With the records below as your source, retype each line exactly from the top down to the line that contains "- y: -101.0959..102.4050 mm", and include that line.

Stored data entries:
-.-.-
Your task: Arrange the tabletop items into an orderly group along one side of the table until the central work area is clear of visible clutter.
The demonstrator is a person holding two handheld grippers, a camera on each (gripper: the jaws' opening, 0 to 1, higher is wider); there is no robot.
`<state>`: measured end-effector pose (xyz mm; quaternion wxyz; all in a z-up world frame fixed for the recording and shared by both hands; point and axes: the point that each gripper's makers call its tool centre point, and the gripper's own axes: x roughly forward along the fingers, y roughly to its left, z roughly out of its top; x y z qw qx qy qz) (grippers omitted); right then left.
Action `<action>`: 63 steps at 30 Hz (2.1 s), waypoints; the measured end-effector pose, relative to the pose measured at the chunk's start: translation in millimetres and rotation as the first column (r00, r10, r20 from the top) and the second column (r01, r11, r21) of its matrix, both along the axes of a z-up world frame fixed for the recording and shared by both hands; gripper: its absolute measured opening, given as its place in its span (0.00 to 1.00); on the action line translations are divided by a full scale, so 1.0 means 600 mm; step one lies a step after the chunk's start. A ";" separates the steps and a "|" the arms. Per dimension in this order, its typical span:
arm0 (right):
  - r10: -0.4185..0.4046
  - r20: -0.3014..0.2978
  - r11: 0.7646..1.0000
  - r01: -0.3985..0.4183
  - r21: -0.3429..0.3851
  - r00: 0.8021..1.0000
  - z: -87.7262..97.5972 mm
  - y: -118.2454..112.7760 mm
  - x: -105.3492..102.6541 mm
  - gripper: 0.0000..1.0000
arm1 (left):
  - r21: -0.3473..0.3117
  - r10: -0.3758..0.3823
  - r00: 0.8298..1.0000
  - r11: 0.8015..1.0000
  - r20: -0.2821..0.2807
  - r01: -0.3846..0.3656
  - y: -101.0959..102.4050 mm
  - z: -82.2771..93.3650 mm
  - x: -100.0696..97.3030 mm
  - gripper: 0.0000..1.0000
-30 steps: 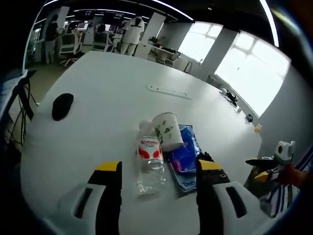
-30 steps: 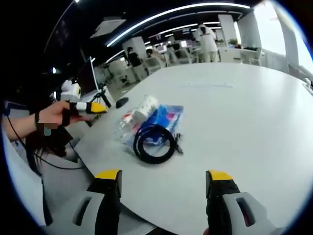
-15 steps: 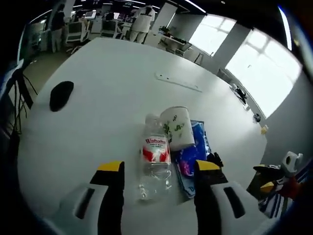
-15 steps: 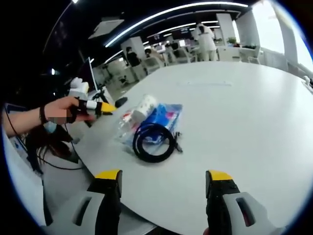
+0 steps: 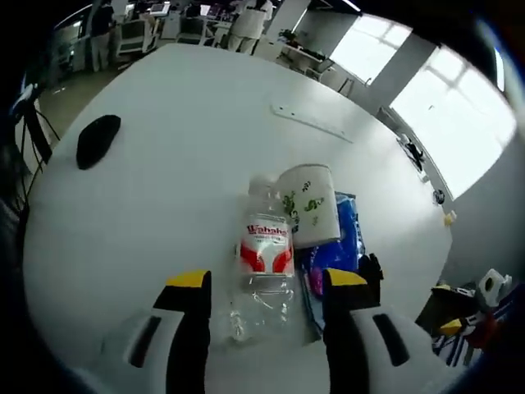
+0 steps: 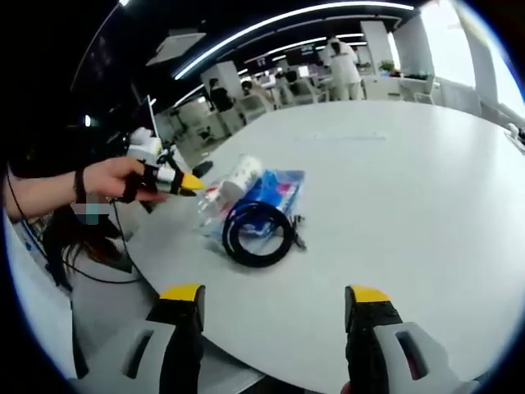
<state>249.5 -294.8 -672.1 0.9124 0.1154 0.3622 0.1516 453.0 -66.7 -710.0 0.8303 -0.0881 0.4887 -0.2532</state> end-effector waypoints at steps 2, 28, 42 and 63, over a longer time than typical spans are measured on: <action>-0.002 0.000 1.000 0.002 0.001 1.000 0.001 0.000 -0.001 0.71 | 0.001 0.002 1.000 1.000 -0.006 -0.002 -0.004 -0.005 0.004 0.54; -0.027 -0.001 1.000 0.027 -0.008 1.000 0.000 -0.018 -0.021 0.70 | 0.070 -0.024 0.998 0.997 -0.061 0.028 -0.008 -0.043 0.003 0.35; -0.022 0.004 1.000 0.022 -0.001 1.000 -0.001 -0.007 -0.018 0.70 | 0.111 -0.013 0.998 0.994 -0.063 0.020 0.029 -0.043 -0.002 0.35; -0.004 0.007 1.000 0.004 0.005 1.000 -0.002 0.005 -0.016 0.70 | 0.133 0.029 0.997 0.991 -0.066 -0.020 0.074 -0.044 -0.010 0.35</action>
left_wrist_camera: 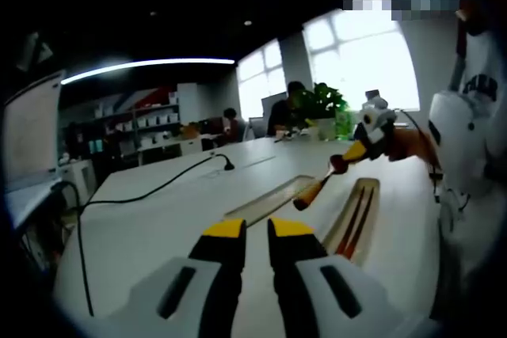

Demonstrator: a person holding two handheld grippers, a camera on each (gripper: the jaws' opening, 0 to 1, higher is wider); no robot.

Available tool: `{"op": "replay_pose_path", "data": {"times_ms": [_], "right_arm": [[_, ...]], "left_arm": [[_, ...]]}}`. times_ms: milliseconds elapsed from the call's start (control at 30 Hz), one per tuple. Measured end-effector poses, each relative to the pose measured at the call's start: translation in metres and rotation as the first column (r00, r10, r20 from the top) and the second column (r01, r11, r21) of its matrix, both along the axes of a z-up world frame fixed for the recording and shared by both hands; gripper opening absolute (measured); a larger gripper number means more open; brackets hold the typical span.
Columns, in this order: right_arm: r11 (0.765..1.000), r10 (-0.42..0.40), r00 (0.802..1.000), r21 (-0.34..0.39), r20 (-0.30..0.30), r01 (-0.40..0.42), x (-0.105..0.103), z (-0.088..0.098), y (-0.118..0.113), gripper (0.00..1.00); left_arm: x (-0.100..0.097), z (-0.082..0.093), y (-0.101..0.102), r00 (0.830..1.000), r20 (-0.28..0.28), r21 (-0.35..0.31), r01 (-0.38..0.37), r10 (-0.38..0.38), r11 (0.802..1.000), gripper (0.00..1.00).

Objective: Arrange the utensils inside the cutlery case until each visible utensil rests in its matching compartment.

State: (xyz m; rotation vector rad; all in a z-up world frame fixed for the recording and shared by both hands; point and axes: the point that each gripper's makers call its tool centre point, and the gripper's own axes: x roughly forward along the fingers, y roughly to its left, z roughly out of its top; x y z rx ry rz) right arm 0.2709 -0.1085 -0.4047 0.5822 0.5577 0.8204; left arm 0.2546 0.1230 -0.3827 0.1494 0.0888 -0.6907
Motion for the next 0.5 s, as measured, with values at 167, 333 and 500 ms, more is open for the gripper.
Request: {"op": "replay_pose_path", "data": {"times_ms": [167,333,500], "right_arm": [[1.000,0.003,1.000,-0.012,-0.010,-0.003,-0.011,-0.002,0.001,0.00],[1.000,0.010,1.000,-0.028,-0.018,-0.010,-0.021,-0.005,0.003,0.01],[0.999,-0.002,1.000,-0.034,-0.024,0.001,-0.028,-0.008,0.002,0.01]], "left_arm": [[-0.002,-0.001,-0.002,1.000,-0.003,-0.013,0.003,-0.003,1.000,0.11],[-0.002,0.001,-0.007,1.000,0.002,-0.019,0.016,-0.016,1.000,0.11],[-0.005,0.000,-0.010,1.000,0.003,-0.012,0.025,-0.025,1.000,0.11]]}}
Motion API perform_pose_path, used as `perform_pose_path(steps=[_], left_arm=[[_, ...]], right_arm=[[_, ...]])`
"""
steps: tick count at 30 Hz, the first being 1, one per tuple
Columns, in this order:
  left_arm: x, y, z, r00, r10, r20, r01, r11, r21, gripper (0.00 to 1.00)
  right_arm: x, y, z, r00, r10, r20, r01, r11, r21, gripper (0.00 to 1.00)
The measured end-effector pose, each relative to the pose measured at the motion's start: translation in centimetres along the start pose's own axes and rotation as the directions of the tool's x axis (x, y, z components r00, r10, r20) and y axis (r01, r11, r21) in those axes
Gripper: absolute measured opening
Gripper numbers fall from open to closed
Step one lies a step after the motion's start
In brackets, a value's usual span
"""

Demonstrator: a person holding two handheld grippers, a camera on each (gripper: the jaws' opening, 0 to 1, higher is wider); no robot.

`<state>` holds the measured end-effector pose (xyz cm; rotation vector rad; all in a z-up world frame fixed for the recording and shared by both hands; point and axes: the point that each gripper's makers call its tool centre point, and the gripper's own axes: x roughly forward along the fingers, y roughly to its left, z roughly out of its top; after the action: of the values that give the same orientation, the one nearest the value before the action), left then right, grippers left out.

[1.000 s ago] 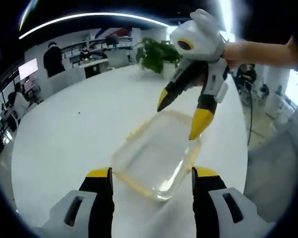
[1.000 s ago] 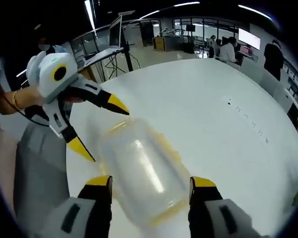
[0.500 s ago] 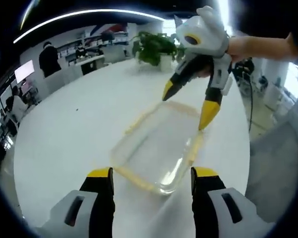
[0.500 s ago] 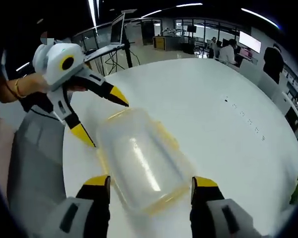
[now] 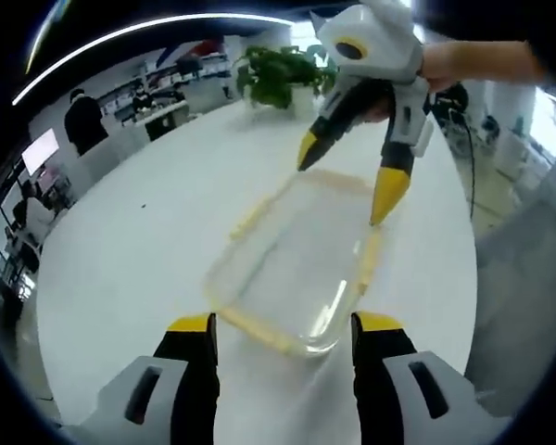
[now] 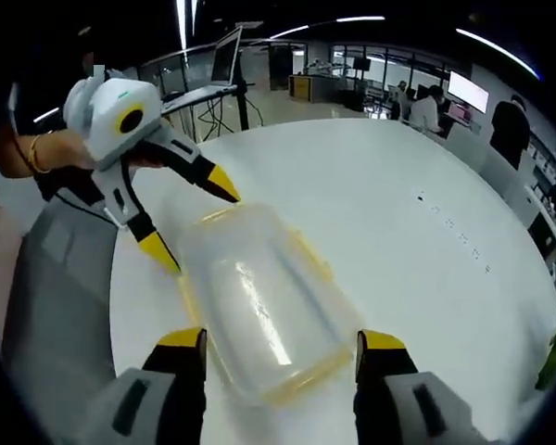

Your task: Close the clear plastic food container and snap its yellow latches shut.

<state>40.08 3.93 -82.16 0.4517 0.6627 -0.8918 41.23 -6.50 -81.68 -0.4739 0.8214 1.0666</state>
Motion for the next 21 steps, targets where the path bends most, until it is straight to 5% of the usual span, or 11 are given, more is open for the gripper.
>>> perform_pose_path(steps=[21], left_arm=[[-0.2,2.7,-0.6,1.000,0.024,-0.004,-0.024,0.999,-0.036,0.58]], right_arm=[[1.7,-0.4,2.2,0.999,-0.017,0.031,0.016,1.000,0.021,0.64]])
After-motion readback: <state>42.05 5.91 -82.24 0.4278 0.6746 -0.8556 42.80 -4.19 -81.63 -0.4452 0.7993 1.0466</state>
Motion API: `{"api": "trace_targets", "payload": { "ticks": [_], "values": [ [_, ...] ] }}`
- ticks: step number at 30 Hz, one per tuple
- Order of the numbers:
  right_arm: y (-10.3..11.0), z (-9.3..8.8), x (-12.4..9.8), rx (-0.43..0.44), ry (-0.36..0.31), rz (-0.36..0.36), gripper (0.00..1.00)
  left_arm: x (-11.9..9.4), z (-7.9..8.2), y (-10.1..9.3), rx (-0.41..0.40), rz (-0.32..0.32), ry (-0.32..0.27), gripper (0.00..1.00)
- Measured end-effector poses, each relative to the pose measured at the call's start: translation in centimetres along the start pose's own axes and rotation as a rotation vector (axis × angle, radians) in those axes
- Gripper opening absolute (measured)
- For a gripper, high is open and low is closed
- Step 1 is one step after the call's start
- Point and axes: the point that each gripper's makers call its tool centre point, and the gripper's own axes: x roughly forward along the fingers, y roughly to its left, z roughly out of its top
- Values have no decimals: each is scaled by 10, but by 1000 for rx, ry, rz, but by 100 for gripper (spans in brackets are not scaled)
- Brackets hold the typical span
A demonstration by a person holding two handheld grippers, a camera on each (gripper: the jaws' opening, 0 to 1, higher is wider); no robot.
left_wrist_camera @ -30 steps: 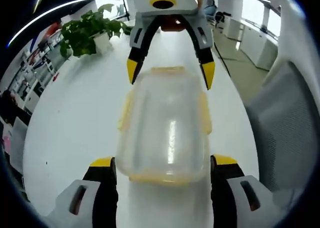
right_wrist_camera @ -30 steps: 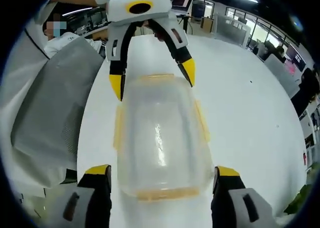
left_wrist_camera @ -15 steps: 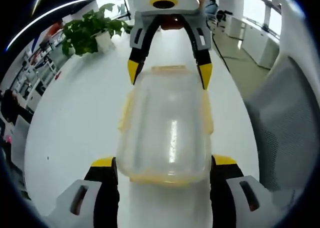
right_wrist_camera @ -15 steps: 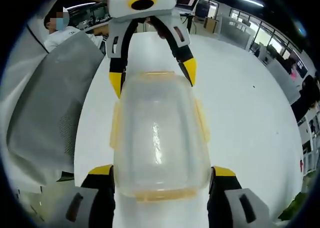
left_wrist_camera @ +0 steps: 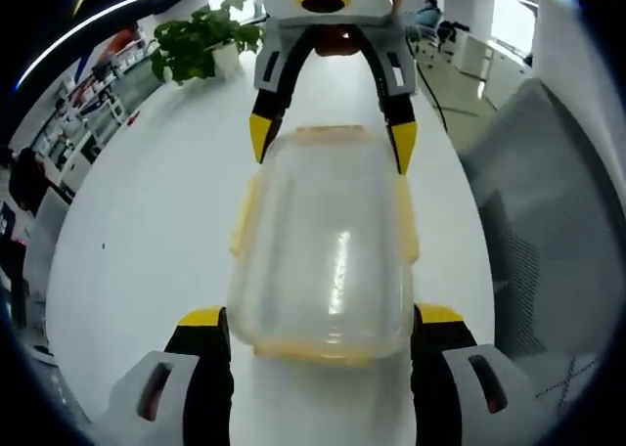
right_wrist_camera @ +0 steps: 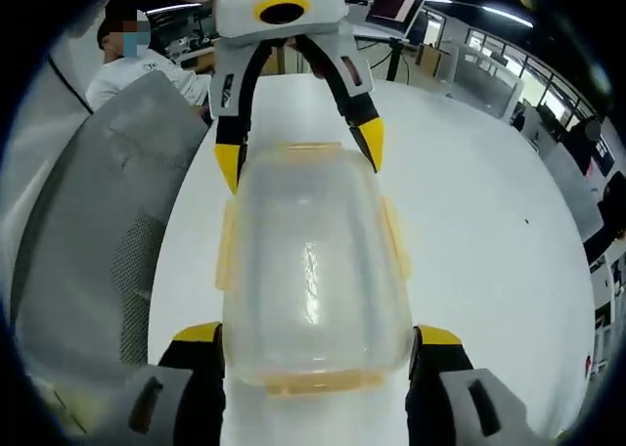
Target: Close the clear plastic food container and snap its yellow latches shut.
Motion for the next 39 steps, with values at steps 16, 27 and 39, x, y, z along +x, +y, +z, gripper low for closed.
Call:
{"api": "trace_targets", "payload": {
  "ticks": [16, 27, 39],
  "values": [
    [-27, 25, 17, -1, 8, -2, 76, -10, -28, 32, 5, -5, -1, 73],
    [-64, 23, 15, 0, 14, -4, 77, -4, -22, 68, 6, -13, -8, 73],
    [-75, 26, 16, 7, 20, -22, 77, -2, -22, 82, 24, -39, 12, 74]
  ]
}}
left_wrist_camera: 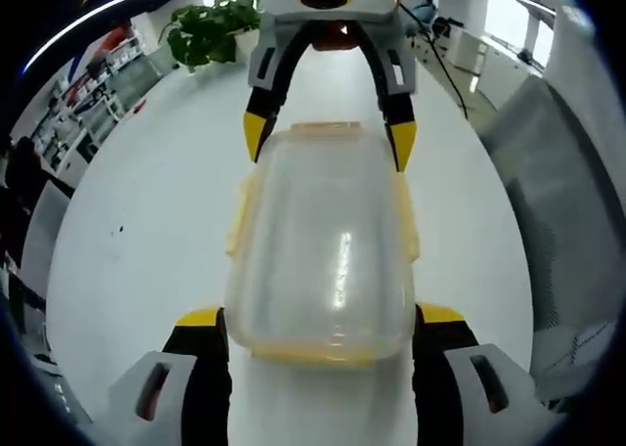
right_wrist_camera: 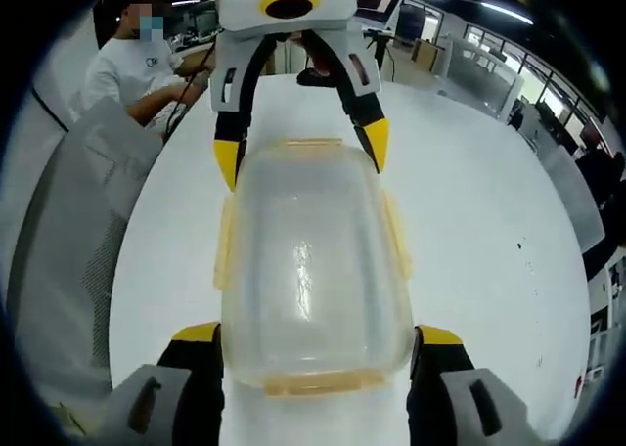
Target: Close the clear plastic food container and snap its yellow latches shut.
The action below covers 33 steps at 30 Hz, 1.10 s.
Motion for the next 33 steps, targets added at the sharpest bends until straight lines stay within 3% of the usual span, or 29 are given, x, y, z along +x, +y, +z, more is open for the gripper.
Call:
{"api": "trace_targets", "payload": {
  "ticks": [8, 11, 12, 13, 15, 22, 29, 33],
  "values": [
    [-1, -3, 1, -34, 20, -19, 79, 0, 2, -1, 9, 11, 4, 75],
    [1, 0, 0, 1, -1, -8, 89, 0, 13, -5, -40, -4, -49, 88],
    [3, 1, 1, 16, -5, -2, 95, 0, 11, -2, -46, 6, -27, 97],
    [4, 1, 1, 16, -3, 0, 99, 1, 11, -6, -65, -10, -24, 99],
    [4, 0, 0, 4, 5, -6, 99, 1, 12, -10, -15, -12, -15, 99],
    [5, 4, -6, 16, -5, -7, 99, -5, 16, -7, -20, 21, -26, 99],
    [5, 9, -17, 21, -25, -29, 99, -21, 16, -5, -53, 60, -51, 99],
    [10, 14, -23, 40, -46, -30, 99, -32, 22, -5, -96, 85, -95, 99]
  ]
}}
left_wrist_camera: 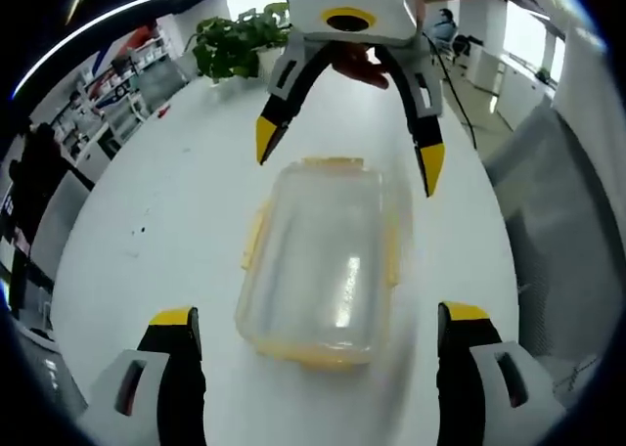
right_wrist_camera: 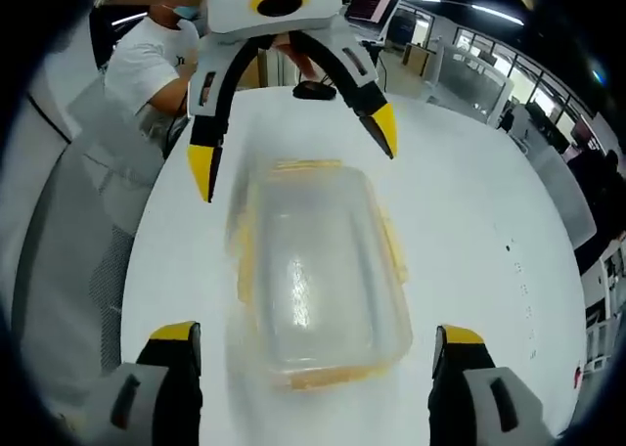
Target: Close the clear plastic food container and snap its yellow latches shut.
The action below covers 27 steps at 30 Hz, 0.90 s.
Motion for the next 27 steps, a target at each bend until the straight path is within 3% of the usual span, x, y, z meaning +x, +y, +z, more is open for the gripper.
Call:
{"api": "trace_targets", "payload": {
  "ticks": [10, 20, 27],
  "values": [
    [13, 16, -17, 45, -82, -24, 99, -17, 12, -14, -51, 35, -55, 99],
    [31, 11, -33, 61, -109, -58, 99, -32, 11, -34, -100, 65, -69, 99],
    [46, 8, -46, 88, -140, -72, 99, -43, 15, -59, -146, 79, -125, 99]
  ]
}}
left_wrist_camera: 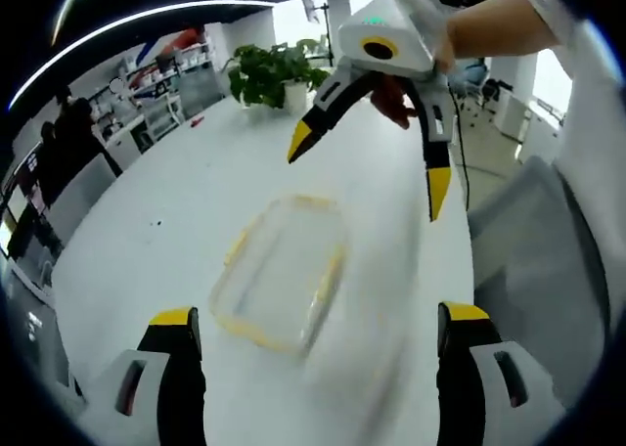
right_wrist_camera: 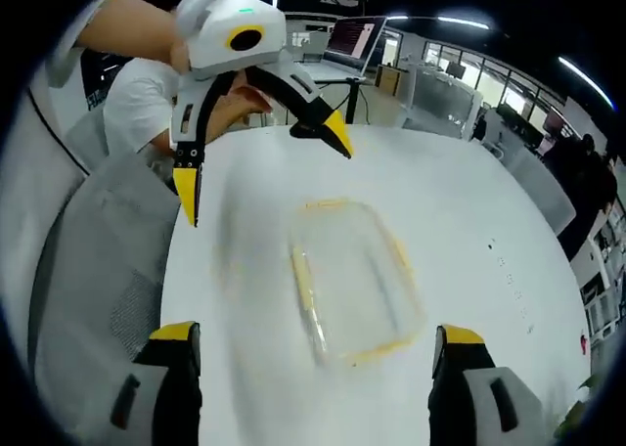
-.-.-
-- Problem solution --
Your task: Arrange the tabletop items into an orderly group along one side of the table until the central work area is clear of visible clutter.
The demonstrator is a person holding two handheld grippers, a camera on each (gripper: the jaws' opening, 0 to 1, higher is wider); there is no robot.
`<state>`: measured end-effector pose (xyz mm; quaternion wxyz; all in a z-up world frame fixed for the recording and shared by both hands; point and axes: the point that each gripper's makers call its tool centre point, and the gripper's own axes: x roughly forward along the fingers, y roughly to its left, z roughly out of its top; x y z qw qx qy qz) (grippers omitted); right then left.
Action `<action>`: 63 steps at 30 Hz (2.1 s), waypoints; the measured end-effector pose, relative to the pose measured at the chunk's start: translation in millimetres and rotation as the first column (r00, r10, r20 from the top) and the second column (r01, r11, r21) of its matrix, both along the axes of a z-up world frame fixed for the recording and shared by both hands; gripper: its absolute measured opening, given as its place in its span (0.00 to 1.00); on the action line translations are divided by a full scale, so 1.0 means 600 mm; step one lies a step after the chunk's start. A ";" separates the steps and a "|" the arms. Per dimension in this order, its typical span:
arm0 (right):
  - r10: -0.4185..0.4046
  - r20: -0.3014..0.2978
  - r11: 0.7646..1.0000
  - r01: -0.3985..0.4183
  - r21: -0.3429..0.3851
  - r00: 0.8021..1.0000
  - z: -87.7262..97.5972 mm
  - y: -118.2454..112.7760 mm
  - x: -105.3492..102.6541 mm
  - gripper: 0.0000..1.0000
arm1 (left):
  - r21: -0.3473..0.3117
  - r10: -0.3758..0.3823
  - r00: 0.8298..1.0000
  - r11: 0.8015..1.0000
  - r20: -0.2821..0.2807
  - r01: -0.3846..0.3656
  - y: -101.0959..102.4050 mm

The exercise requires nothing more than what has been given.